Obscure books such as the Puritan-minded Anglican divine William Crashaw’s A Sermon preached before the right honorable the Lord Lawarre, Lord Govoernour and Captaine Genrall of Virginea….Feb. 21, 1609 and the Scottish New World speculator William Alexander, the First Earl of Stirling’s 1614 epic poem Doomes-day. Every evening, however, since I’d arrived from Philadelphia, I’d started at the pubs while the sun was still out, because what else could be expected with the unnervingly late northern dusk?
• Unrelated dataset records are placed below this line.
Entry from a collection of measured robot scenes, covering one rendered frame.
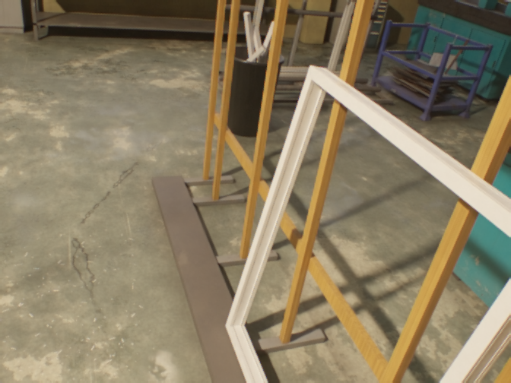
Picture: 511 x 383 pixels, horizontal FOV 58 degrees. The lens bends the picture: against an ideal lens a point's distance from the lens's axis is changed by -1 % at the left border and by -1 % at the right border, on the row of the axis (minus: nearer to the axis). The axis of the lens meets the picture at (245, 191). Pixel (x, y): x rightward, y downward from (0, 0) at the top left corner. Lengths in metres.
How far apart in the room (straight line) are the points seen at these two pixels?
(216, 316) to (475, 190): 1.75
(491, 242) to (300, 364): 1.40
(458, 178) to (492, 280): 2.02
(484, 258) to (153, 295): 2.02
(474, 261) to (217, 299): 1.64
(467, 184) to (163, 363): 1.75
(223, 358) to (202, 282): 0.55
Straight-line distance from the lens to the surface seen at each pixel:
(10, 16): 8.02
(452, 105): 6.56
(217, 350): 2.47
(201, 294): 2.73
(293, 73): 6.41
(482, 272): 3.26
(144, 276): 2.92
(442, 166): 1.28
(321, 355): 2.64
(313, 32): 9.08
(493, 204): 1.18
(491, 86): 7.73
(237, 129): 4.72
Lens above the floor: 1.95
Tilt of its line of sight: 31 degrees down
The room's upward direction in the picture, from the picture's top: 8 degrees clockwise
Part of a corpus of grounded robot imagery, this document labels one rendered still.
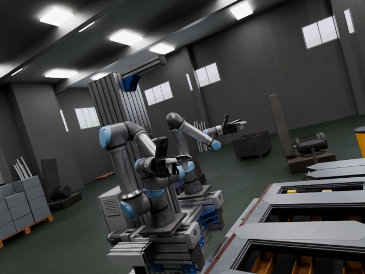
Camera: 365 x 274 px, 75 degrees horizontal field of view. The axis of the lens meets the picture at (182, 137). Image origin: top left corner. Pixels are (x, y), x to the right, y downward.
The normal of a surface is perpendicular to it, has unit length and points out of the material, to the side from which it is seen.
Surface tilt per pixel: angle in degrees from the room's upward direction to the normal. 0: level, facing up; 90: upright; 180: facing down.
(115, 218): 90
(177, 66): 90
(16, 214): 90
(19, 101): 90
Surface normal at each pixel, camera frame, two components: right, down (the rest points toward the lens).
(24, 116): 0.86, -0.22
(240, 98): -0.42, 0.18
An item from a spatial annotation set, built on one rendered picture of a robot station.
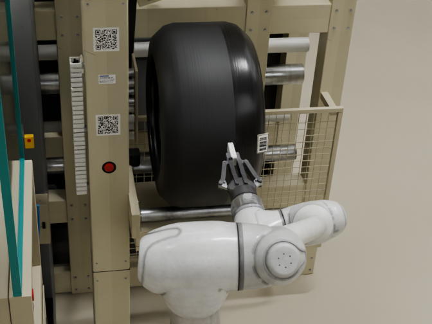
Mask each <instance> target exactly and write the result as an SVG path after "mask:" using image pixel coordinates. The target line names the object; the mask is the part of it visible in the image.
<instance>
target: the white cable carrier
mask: <svg viewBox="0 0 432 324"><path fill-rule="evenodd" d="M69 65H70V79H71V103H72V116H73V141H74V155H75V179H76V194H77V195H82V194H87V188H89V182H87V177H86V146H85V132H87V125H84V101H83V83H82V70H83V69H84V62H82V60H81V57H70V58H69Z"/></svg>
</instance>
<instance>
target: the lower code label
mask: <svg viewBox="0 0 432 324"><path fill-rule="evenodd" d="M96 135H97V136H106V135H120V114H104V115H96Z"/></svg>
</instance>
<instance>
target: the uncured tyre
mask: <svg viewBox="0 0 432 324"><path fill-rule="evenodd" d="M146 112H147V133H148V146H149V152H150V161H151V165H152V171H153V175H154V180H155V184H156V188H157V192H158V194H159V195H160V196H161V197H162V198H164V200H165V201H167V202H168V203H169V204H171V205H172V206H177V207H180V208H187V207H198V206H200V205H203V206H216V205H226V204H231V199H230V195H229V193H228V192H227V191H226V190H225V189H222V190H219V189H218V185H219V181H220V179H221V172H222V162H223V161H226V153H228V151H227V147H228V143H232V142H233V146H234V148H235V152H238V153H239V155H240V158H241V160H245V159H246V160H248V161H249V163H250V165H251V166H252V167H253V169H254V171H255V172H256V174H257V175H258V176H259V177H260V176H261V173H262V167H263V162H264V152H263V153H259V154H257V135H259V134H265V133H266V110H265V100H264V87H263V81H262V74H261V69H260V63H259V60H258V55H257V51H256V49H255V46H254V44H253V41H252V40H251V38H250V37H249V36H248V35H247V34H246V33H245V32H244V31H243V30H242V29H241V28H239V27H238V26H237V25H236V24H233V23H230V22H226V21H213V22H173V23H170V24H166V25H164V26H162V27H161V28H160V29H159V30H158V31H157V32H156V33H155V34H154V35H153V36H152V37H151V39H150V43H149V47H148V57H147V70H146Z"/></svg>
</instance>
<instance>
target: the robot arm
mask: <svg viewBox="0 0 432 324"><path fill-rule="evenodd" d="M227 151H228V153H226V161H223V162H222V172H221V179H220V181H219V185H218V189H219V190H222V189H225V190H226V191H227V192H228V193H229V196H230V199H231V214H232V217H233V222H223V221H212V220H209V221H193V222H178V223H174V224H169V225H166V226H162V227H160V228H157V229H154V230H152V231H150V232H148V233H147V234H146V235H145V236H144V237H142V238H141V239H140V241H139V255H138V273H137V277H138V280H139V281H140V283H141V284H142V286H143V287H144V288H146V289H147V290H149V291H150V292H152V293H156V294H160V295H161V297H162V299H163V301H164V303H165V305H166V306H167V307H168V308H169V309H170V324H220V308H221V307H222V305H223V304H224V302H225V300H226V297H227V296H228V294H229V292H230V291H246V290H252V289H261V288H266V287H270V286H272V285H275V286H284V285H288V284H291V283H292V282H294V281H295V280H296V279H297V278H298V277H299V276H300V275H301V274H302V272H303V270H304V268H305V264H306V261H307V252H306V249H305V246H312V245H316V244H321V243H323V242H326V241H328V240H330V239H333V238H334V237H336V236H338V235H339V234H341V233H342V232H343V231H344V230H345V227H346V225H347V215H346V212H345V210H344V208H343V207H342V205H340V204H339V203H338V202H336V201H330V200H318V201H308V202H303V203H300V204H296V205H293V206H290V207H287V208H284V209H281V210H265V209H264V205H263V202H262V200H261V198H260V197H259V196H258V195H257V187H262V181H263V179H262V178H261V177H259V176H258V175H257V173H256V172H255V171H254V169H253V167H252V166H251V165H250V163H249V161H248V160H246V159H245V160H241V158H240V155H239V153H238V152H235V148H234V146H233V142H232V143H228V147H227ZM234 165H237V170H238V174H239V177H240V178H239V177H238V176H237V174H236V171H235V167H234ZM226 168H228V170H229V174H230V177H231V181H230V183H229V185H227V182H226V181H225V178H226ZM244 170H245V171H246V172H247V174H248V176H249V177H250V179H251V181H250V180H249V179H248V178H247V175H246V173H245V171H244Z"/></svg>
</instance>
Pint after pint of real ale at the Queen’s Head not far from the library; drams of Jameson’s at The Boot; Guinness at Miller’s across from the train station and, when feeling homesick and slightly patriotic, Sam Adams at the Old Red Lion Theatre Pub. As A. E. Housman wrote in that most English of poetic cycles, 1896’s A Shropshire Lad, “malt does more than Milton can / To justify God’s ways to man.”

Ostensibly here to transcribe sixteenth and seventeenth-century books that endowed geographical discoveries with apocalyptic significance, the majority of nights were either spent at the theater or getting horrendously shit-faced, blackout drunk. If I knew what pub my nights started at, I rarely remembered where they ended, though by the good graces of Something I was always able to stumble back mostly safely into the University of London dorm which I rented for an amazingly cheap price.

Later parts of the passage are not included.